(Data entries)
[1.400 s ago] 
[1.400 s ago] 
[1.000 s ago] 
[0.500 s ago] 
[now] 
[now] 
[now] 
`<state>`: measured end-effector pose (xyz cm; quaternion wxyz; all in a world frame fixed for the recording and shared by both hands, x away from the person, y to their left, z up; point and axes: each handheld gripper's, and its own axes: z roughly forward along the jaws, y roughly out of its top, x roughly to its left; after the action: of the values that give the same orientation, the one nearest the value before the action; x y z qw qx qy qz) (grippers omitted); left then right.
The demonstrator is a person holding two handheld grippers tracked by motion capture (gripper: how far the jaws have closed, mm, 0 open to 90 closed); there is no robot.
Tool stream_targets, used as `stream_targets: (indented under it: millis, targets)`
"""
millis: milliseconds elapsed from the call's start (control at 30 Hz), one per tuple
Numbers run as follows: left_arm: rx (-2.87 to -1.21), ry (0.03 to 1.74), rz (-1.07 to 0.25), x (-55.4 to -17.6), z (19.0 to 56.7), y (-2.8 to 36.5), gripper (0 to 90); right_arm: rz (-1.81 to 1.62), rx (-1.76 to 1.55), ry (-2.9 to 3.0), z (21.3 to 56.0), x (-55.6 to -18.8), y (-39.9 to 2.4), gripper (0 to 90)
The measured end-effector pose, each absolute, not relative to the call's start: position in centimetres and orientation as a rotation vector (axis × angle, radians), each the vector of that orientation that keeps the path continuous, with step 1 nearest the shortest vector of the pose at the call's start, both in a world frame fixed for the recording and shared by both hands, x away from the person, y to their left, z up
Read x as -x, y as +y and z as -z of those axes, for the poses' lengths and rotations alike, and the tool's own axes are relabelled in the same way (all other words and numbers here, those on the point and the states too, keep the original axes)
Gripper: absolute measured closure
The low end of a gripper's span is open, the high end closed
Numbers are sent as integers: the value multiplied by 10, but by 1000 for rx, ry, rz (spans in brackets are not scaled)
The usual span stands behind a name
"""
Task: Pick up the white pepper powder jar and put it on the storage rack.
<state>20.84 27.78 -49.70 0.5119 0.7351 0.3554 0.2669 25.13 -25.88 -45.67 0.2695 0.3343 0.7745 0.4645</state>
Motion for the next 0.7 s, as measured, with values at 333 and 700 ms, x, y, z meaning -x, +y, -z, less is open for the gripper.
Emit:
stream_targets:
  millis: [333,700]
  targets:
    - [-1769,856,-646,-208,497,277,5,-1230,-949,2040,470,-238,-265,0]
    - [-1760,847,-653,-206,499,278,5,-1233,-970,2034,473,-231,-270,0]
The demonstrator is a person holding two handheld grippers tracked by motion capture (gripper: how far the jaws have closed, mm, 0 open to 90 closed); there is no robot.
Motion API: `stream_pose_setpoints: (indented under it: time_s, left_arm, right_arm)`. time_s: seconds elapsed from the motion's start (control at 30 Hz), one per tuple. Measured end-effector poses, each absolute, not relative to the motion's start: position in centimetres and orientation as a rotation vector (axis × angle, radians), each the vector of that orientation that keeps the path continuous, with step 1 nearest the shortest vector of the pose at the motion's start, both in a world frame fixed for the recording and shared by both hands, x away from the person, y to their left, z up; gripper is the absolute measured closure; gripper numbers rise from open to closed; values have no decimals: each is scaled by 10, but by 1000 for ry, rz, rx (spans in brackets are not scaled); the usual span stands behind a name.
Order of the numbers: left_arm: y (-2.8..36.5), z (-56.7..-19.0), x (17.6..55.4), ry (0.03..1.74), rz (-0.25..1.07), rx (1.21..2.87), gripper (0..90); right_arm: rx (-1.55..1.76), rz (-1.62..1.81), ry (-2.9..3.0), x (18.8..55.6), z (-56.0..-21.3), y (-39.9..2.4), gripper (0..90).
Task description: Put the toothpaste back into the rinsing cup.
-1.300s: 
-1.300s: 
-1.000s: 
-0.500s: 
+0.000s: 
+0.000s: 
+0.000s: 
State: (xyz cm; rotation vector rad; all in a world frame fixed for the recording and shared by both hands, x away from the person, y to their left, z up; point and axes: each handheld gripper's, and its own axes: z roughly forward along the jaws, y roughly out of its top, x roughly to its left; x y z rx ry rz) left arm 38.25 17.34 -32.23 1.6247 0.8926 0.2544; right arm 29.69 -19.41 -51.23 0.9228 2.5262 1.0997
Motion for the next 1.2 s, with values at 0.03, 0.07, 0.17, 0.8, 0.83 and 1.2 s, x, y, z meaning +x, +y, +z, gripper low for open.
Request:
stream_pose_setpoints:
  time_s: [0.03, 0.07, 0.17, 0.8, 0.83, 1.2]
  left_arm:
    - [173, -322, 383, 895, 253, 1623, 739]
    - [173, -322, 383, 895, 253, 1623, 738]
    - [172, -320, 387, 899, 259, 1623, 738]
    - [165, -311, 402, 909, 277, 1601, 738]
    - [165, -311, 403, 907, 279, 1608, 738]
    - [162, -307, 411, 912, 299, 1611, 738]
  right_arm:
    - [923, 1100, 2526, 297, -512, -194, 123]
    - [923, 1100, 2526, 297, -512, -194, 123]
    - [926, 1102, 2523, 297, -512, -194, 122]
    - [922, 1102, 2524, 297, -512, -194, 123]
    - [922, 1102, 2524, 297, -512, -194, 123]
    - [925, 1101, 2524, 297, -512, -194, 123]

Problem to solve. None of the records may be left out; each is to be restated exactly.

Response to this task.
[1.400 s ago] 
[1.400 s ago] 
[1.000 s ago] 
[0.500 s ago] 
[now] 
[now] 
[now] 
`<state>`: measured end-effector pose (xyz cm; quaternion wxyz; all in a world frame fixed for the recording and shared by both hands, x away from the person, y to their left, z up; point and axes: each handheld gripper's, and its own axes: z roughly forward along the jaws, y roughly out of its top, x roughly to its left; after the action: of the values that give the same orientation, the one nearest the value before the action; x y z qw qx qy qz) (grippers omitted); left then right.
The demonstrator is a person holding two handheld grippers tracked by motion capture (gripper: how far the jaws have closed, mm, 0 open to 90 closed); there is no robot.
Tool stream_targets, used as `stream_targets: (indented under it: millis, targets)`
"""
millis: milliseconds elapsed from the call's start (control at 30 Hz), one per tuple
Numbers run as follows: left_arm: rx (-2.87 to -1.21), ry (0.03 to 1.74), rz (-1.07 to 0.25), x (-55.4 to -17.6), z (19.0 to 56.7), y (-2.8 to 36.5), gripper (0 to 90); right_arm: rz (-1.81 to 1.62), rx (-1.76 to 1.55), ry (-2.9 to 3.0), z (21.3 to 56.0), x (-55.6 to -18.8), y (-39.9 to 2.4), gripper (0 to 90)
The measured end-effector pose, each absolute, not relative to the call's start: position in centimetres and orientation as a rotation vector (axis × angle, radians), each the vector of that orientation that keeps the path continuous, with step 1 nearest the shortest vector of the pose at the call's start, both in a world frame fixed for the recording and shared by both hands, x away from the person, y to their left, z up
Read x as -x, y as +y and z as -z of those axes, for the poses' lengths and rotations alike, and the tool's own axes are relabelled in the same way (all other words and numbers here, those on the point and the states too, keep the original axes)
Gripper: absolute measured closure
The low end of a gripper's span is open, the high end closed
Numbers are sent as integers: the value multiplied by 10, but by 1000 for rx, ry, rz (spans in brackets are not scaled)
The usual span stands behind a name
"""
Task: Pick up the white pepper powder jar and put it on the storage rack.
<state>20.84 27.78 -49.70 0.5119 0.7351 0.3554 0.2669 25.13 -25.88 -45.67 0.2695 0.3343 0.7745 0.4645</state>
Motion for the next 0.7 s, as measured, with values at 333 and 700 ms, x, y, z meaning -x, +y, -z, less is open for the gripper.
Emit:
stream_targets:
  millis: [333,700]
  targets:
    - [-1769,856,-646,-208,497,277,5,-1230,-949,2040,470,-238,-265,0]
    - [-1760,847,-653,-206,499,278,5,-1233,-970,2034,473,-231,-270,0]
The demonstrator is a person holding two handheld grippers tracked by motion capture (gripper: how far the jaws have closed, mm, 0 open to 90 closed); there is no robot.
Motion API: `stream_pose_setpoints: (indented under it: time_s, left_arm, right_arm)`. time_s: seconds elapsed from the motion's start (control at 30 Hz), one per tuple. Measured end-effector poses, each absolute, not relative to the motion's start: position in centimetres and orientation as a rotation vector (axis × angle, radians), each the vector of that orientation that keeps the path continuous, with step 1 nearest the shortest vector of the pose at the motion's start, both in a world frame fixed for the recording and shared by both hands, x away from the person, y to their left, z up; gripper is the absolute measured closure; gripper numbers rise from open to closed; values have no decimals: each is scaled by 10, but by 1000 for ry, rz, rx (spans in brackets are not scaled); the usual span stands behind a name.
Order of the numbers: left_arm: y (-2.8..36.5), z (-56.7..-19.0), x (17.6..55.4), ry (0.03..1.74), rz (-0.25..1.07), rx (1.21..2.87), gripper (0..90); right_arm: rx (-1.55..1.76), rz (-1.62..1.81), ry (-2.9..3.0), x (18.8..55.6), z (-56.0..-21.3), y (-39.9..2.4), gripper (0..90).
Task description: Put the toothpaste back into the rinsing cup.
-1.300s: 
-1.300s: 
-1.000s: 
-0.500s: 
+0.000s: 
+0.000s: 
+0.000s: 
State: (xyz cm; rotation vector rad; all in a world frame fixed for the recording and shared by both hands, x away from the person, y to their left, z up; point and axes: each handheld gripper's, and its own axes: z roughly forward along the jaws, y roughly out of its top, x roughly to its left; x y z rx ry rz) left arm 38.25 17.34 -32.23 1.6247 0.8926 0.2544; right arm 29.69 -19.41 -51.23 0.9228 2.5262 1.0997
Motion for the next 1.2 s, with values at 0.03, 0.07, 0.17, 0.8, 0.83 and 1.2 s, x, y, z meaning +x, +y, +z, gripper low for open.
Request:
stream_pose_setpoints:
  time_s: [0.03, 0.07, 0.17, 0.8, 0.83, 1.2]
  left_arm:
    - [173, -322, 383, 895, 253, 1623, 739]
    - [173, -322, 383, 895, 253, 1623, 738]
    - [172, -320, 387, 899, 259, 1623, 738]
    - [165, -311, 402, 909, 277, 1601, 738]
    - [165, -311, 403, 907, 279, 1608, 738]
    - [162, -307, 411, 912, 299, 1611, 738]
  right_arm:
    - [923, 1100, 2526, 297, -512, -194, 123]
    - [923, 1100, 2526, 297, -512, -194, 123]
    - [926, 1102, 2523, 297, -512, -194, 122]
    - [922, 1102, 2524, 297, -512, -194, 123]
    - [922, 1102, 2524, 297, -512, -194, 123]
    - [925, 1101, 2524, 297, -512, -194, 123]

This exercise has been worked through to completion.